▸ ACTIVITY: Give the number of lines below that contain the word "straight", and nothing else.

▸ DATA RECORDS:
"""

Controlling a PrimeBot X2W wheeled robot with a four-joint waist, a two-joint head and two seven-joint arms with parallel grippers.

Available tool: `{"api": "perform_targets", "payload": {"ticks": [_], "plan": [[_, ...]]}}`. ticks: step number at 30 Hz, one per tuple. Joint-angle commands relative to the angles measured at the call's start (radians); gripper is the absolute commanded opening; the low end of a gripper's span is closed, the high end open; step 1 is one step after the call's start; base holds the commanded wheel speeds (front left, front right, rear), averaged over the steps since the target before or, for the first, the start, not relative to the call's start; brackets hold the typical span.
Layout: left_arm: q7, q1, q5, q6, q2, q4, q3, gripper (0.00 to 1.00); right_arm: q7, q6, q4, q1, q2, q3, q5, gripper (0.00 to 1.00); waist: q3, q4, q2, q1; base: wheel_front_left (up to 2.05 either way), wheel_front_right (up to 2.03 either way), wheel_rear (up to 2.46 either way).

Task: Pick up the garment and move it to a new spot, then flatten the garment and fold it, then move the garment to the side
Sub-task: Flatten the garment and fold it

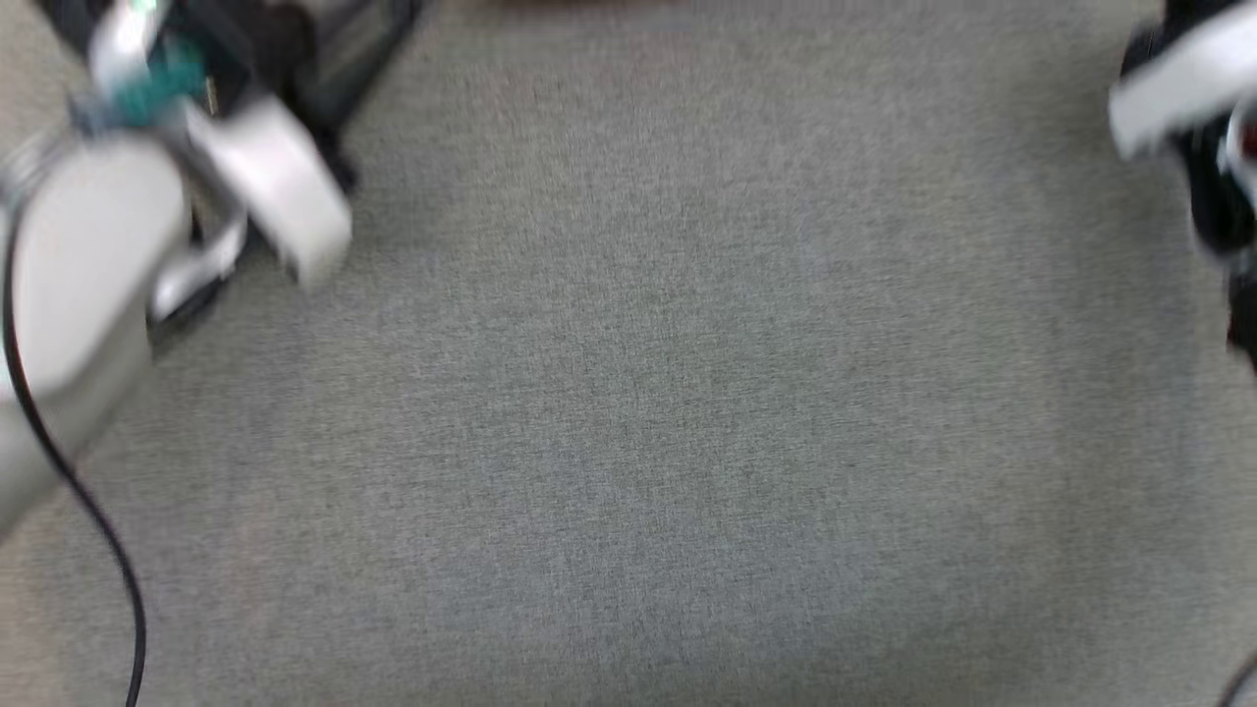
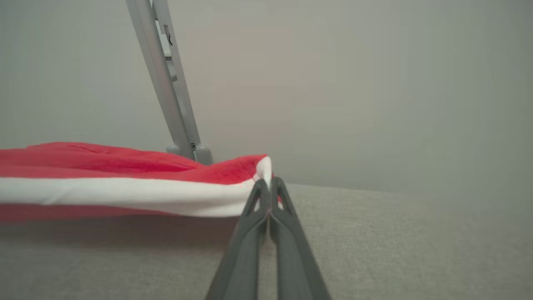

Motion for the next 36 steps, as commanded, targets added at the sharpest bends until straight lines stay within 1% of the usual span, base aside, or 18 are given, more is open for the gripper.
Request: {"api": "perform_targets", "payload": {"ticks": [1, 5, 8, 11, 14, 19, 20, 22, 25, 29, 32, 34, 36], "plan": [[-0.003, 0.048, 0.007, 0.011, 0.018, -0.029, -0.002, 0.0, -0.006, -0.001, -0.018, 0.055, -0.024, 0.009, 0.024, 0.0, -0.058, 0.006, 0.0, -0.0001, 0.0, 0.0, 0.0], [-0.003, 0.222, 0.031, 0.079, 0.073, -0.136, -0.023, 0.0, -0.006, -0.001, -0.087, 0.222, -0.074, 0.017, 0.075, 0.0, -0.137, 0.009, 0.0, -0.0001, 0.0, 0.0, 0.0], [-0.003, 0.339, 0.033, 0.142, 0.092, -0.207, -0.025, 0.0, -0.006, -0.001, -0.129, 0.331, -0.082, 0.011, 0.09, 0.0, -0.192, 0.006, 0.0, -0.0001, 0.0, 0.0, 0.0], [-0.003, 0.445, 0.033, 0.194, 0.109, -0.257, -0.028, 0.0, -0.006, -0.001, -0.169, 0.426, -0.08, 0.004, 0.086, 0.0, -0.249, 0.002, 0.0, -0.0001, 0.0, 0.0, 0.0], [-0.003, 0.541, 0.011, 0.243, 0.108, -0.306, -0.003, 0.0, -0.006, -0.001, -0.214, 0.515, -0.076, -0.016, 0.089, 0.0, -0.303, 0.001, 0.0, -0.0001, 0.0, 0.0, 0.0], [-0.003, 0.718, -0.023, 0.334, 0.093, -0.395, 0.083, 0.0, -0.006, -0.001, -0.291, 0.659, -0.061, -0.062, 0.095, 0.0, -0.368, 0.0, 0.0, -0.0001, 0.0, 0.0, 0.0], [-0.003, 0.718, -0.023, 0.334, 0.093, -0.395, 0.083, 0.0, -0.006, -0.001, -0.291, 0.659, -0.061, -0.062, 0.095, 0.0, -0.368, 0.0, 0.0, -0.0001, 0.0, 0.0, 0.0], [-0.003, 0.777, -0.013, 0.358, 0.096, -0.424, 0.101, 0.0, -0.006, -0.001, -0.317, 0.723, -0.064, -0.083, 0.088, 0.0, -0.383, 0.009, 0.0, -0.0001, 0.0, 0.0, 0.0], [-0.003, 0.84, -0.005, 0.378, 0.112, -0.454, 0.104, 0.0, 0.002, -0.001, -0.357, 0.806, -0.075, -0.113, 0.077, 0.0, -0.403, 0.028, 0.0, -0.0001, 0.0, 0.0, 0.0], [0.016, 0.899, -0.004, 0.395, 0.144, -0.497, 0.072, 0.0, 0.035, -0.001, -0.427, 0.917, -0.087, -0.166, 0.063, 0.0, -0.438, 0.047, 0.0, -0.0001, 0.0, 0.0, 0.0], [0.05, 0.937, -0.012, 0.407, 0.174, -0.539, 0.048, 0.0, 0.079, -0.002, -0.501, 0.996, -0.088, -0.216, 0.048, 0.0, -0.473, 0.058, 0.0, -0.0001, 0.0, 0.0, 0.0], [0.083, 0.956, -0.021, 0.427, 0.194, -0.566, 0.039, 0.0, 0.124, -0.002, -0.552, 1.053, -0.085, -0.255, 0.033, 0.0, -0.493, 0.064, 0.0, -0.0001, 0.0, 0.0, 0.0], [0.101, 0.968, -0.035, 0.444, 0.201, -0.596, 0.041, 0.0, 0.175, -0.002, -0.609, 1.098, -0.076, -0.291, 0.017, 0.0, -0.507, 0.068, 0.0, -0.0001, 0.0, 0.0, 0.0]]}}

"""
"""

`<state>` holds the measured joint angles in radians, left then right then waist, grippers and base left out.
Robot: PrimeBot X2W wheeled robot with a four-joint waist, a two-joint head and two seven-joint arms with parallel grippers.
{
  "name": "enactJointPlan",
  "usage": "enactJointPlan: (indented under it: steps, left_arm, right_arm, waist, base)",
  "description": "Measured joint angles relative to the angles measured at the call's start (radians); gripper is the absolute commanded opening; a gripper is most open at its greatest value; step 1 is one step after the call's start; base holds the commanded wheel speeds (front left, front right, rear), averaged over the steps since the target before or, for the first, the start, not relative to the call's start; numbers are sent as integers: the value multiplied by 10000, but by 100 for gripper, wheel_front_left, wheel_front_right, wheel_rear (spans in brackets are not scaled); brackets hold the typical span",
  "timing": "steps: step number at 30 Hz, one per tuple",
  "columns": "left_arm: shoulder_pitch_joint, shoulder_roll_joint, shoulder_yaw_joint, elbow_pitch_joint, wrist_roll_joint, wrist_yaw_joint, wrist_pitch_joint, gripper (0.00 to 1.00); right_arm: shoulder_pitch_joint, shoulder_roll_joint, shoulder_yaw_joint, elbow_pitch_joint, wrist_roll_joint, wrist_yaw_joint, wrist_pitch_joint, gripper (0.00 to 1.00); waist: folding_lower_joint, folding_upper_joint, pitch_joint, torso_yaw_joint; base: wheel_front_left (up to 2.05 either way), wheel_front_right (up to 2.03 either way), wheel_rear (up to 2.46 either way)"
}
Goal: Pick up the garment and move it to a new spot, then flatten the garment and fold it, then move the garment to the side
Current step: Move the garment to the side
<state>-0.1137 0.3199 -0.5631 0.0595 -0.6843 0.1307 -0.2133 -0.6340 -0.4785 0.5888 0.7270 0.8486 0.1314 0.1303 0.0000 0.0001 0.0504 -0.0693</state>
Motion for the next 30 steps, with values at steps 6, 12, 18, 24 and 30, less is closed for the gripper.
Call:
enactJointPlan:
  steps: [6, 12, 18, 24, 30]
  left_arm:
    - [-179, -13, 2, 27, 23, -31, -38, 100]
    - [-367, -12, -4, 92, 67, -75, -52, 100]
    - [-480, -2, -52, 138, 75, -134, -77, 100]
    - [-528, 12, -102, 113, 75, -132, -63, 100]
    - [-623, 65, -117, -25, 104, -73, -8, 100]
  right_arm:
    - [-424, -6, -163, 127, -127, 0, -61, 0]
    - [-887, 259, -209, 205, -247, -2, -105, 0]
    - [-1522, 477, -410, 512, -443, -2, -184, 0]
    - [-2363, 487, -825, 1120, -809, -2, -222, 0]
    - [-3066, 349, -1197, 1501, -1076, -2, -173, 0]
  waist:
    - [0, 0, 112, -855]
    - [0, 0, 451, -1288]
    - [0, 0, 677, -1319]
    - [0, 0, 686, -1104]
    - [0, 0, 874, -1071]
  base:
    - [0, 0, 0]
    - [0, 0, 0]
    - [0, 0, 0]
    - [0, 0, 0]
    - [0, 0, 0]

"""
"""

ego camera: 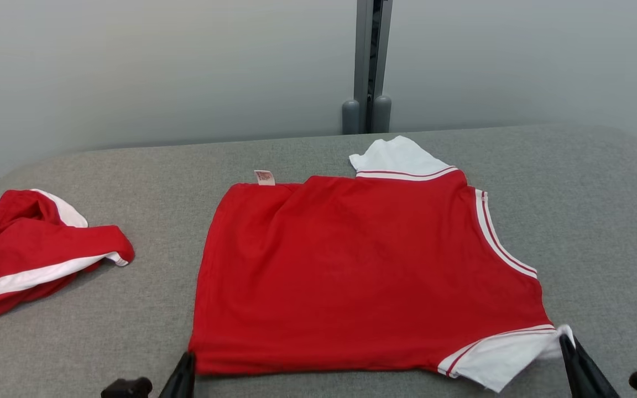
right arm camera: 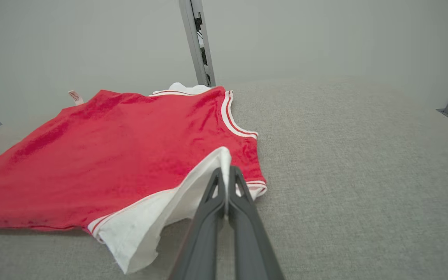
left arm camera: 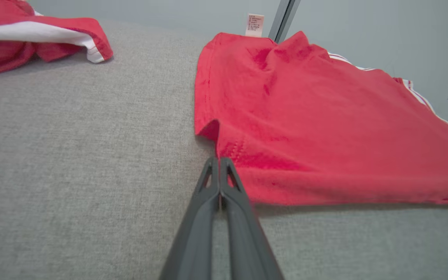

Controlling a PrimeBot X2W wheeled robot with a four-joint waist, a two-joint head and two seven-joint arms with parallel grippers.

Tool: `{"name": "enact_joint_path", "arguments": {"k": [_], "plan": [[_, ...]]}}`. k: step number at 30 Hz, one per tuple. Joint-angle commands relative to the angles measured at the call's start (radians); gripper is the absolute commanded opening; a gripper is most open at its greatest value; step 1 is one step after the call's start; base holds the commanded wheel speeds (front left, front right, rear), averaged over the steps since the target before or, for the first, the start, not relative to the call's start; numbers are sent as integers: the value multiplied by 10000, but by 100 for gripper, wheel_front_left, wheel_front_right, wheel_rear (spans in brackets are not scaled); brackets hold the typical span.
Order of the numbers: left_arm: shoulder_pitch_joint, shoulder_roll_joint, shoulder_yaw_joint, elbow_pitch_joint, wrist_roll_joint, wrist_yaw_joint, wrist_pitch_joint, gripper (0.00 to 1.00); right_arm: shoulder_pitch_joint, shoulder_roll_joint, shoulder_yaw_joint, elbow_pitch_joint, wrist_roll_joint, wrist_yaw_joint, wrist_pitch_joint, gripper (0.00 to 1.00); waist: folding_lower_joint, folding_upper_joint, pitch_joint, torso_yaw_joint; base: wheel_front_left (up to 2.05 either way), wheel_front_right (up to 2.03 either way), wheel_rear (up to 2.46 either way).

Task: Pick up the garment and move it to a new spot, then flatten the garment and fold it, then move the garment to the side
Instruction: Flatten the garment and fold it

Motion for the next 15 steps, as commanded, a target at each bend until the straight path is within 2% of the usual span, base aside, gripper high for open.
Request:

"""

▸ FINISHED TASK: 2